# WHAT THE EXERCISE ASKS
Everything from the first line of the data through the line with "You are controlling" is to be echoed exactly, minus the pictures.
*** SUPPLIED INFORMATION ***
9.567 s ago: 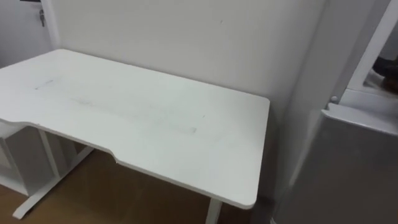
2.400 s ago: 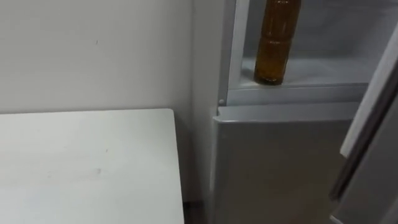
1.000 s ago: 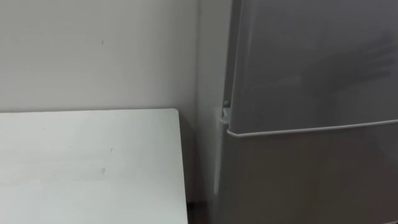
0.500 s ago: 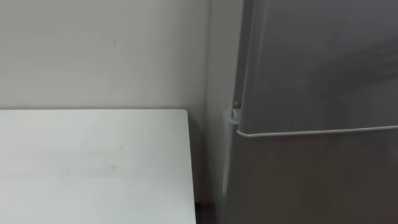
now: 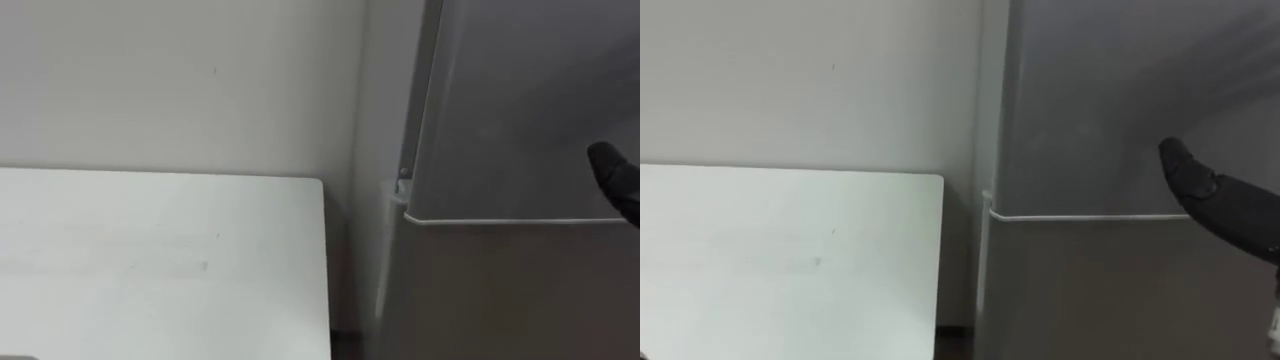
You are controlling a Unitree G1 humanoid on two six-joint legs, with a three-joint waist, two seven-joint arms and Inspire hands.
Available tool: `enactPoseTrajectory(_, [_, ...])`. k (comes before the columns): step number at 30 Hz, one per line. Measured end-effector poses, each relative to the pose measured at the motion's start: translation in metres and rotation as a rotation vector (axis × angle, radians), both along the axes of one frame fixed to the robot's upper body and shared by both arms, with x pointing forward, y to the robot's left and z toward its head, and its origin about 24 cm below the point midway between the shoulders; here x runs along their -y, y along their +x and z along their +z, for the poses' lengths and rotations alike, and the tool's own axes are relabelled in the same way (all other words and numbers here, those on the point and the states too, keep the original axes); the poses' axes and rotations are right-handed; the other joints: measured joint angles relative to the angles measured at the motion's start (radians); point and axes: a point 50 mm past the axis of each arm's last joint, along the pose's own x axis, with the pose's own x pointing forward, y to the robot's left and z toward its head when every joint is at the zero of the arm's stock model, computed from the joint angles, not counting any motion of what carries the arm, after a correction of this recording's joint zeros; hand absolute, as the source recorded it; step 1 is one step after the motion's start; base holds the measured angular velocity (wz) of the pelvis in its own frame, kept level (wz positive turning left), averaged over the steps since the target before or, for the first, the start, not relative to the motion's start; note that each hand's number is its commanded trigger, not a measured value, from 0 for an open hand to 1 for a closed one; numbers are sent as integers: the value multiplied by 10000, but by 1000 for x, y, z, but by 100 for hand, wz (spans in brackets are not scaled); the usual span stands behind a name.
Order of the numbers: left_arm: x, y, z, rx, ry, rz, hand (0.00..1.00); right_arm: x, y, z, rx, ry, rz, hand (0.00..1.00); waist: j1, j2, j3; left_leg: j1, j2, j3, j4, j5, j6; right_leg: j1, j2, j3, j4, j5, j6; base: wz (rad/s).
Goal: Put the bottle in the upper fridge
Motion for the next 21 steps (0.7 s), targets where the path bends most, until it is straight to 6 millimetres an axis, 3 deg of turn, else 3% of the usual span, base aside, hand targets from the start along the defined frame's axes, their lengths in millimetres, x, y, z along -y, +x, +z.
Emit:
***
# PROBLEM SOLUTION
9.567 s ago: 
2.400 s ago: 
1.000 s ago: 
0.500 s ago: 
now: 
You are controlling a Unitree G1 humanoid on two six-joint legs, with a three-joint waist, two seven-joint arms and Inspire hands.

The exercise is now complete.